> _The data_
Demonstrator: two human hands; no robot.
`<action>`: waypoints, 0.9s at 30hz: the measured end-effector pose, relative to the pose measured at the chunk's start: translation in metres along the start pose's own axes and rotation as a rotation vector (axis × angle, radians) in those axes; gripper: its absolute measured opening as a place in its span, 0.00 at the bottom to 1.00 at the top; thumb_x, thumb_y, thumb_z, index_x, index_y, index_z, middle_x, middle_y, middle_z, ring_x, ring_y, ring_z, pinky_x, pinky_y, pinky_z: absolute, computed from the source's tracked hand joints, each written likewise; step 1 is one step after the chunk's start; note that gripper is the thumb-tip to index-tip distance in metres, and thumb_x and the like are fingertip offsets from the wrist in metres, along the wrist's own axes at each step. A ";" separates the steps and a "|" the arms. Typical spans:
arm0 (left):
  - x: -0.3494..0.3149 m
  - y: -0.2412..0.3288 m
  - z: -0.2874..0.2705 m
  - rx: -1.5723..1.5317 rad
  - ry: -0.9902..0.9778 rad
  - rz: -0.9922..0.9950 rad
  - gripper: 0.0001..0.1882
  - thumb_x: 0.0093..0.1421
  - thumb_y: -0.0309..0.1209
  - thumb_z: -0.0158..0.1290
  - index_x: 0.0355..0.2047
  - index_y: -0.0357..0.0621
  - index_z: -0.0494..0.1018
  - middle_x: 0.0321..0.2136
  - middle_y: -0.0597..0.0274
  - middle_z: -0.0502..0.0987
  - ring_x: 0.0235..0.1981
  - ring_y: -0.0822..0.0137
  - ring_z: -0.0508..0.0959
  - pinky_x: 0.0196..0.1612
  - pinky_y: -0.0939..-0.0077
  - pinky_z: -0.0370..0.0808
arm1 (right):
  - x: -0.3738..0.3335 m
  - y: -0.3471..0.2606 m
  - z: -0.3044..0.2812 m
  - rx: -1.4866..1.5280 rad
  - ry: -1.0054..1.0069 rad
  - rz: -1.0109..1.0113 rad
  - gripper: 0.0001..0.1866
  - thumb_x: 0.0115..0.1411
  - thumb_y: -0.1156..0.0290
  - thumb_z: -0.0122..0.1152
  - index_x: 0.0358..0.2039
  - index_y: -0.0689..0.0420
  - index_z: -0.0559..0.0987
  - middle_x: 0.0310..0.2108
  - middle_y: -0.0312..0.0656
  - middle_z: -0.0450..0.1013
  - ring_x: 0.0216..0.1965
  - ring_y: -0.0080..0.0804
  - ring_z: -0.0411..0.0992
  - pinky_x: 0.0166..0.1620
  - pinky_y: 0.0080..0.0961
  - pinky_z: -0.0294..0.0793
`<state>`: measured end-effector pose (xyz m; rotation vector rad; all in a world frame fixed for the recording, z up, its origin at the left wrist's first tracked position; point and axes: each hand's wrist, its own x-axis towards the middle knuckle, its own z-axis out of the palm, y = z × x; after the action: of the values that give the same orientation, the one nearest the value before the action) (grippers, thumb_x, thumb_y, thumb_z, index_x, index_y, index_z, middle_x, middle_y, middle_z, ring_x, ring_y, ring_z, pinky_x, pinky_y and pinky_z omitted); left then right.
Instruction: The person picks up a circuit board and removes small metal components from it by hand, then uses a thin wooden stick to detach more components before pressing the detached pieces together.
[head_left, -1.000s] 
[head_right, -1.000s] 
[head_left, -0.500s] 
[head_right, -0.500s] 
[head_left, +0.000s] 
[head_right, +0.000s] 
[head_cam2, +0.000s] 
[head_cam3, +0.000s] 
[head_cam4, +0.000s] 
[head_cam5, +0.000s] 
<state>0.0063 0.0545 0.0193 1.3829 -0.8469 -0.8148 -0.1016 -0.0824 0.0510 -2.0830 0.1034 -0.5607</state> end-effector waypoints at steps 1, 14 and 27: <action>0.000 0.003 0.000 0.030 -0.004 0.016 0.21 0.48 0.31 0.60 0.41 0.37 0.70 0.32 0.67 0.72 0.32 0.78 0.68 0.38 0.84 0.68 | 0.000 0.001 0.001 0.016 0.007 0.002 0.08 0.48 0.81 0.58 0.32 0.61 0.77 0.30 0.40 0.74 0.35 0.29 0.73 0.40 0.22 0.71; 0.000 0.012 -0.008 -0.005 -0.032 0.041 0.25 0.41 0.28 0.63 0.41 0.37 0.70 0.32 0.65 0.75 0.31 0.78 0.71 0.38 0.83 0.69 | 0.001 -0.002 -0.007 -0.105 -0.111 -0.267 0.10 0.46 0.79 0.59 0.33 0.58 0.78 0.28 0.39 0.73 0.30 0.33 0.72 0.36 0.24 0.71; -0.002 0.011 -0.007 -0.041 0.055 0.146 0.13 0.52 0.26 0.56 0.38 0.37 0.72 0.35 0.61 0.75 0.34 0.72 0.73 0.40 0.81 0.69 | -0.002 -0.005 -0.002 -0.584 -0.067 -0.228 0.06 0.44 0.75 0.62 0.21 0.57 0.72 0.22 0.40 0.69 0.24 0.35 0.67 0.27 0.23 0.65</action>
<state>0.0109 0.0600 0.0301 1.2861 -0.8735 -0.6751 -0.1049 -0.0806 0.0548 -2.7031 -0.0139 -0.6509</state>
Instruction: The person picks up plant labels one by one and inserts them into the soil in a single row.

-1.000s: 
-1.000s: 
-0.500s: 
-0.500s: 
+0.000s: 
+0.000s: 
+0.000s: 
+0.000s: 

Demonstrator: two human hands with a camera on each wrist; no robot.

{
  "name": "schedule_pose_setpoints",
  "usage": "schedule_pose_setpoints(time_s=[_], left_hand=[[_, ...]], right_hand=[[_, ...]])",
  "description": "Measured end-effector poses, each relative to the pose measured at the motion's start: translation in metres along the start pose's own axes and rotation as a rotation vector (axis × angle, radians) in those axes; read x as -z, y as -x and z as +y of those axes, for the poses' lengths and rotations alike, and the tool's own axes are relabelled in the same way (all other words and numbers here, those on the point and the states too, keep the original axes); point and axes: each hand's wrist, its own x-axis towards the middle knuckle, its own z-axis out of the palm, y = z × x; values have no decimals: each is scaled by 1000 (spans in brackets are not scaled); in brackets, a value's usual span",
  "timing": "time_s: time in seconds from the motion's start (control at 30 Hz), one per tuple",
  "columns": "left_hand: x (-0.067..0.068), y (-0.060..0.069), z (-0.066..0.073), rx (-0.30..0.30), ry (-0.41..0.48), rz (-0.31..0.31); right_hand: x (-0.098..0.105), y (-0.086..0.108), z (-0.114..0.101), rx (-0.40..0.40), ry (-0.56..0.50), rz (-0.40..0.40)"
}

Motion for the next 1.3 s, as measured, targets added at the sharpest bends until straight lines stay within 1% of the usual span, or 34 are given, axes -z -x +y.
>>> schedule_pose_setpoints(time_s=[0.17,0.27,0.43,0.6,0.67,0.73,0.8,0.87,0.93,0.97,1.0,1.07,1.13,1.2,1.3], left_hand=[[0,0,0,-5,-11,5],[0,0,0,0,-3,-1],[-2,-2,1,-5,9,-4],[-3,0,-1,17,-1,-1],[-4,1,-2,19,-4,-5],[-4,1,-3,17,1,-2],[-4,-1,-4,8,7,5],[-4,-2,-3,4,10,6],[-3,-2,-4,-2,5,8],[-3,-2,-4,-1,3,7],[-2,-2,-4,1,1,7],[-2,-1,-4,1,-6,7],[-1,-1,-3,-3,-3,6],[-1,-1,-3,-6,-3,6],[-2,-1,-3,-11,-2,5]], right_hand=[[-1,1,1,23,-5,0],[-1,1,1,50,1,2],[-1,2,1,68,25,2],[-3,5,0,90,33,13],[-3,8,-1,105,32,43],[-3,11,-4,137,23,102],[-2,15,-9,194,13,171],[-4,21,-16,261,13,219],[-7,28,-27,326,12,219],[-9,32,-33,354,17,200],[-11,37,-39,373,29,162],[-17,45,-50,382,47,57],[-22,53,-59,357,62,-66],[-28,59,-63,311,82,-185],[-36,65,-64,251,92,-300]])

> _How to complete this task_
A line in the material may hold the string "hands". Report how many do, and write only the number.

> _Response below_
2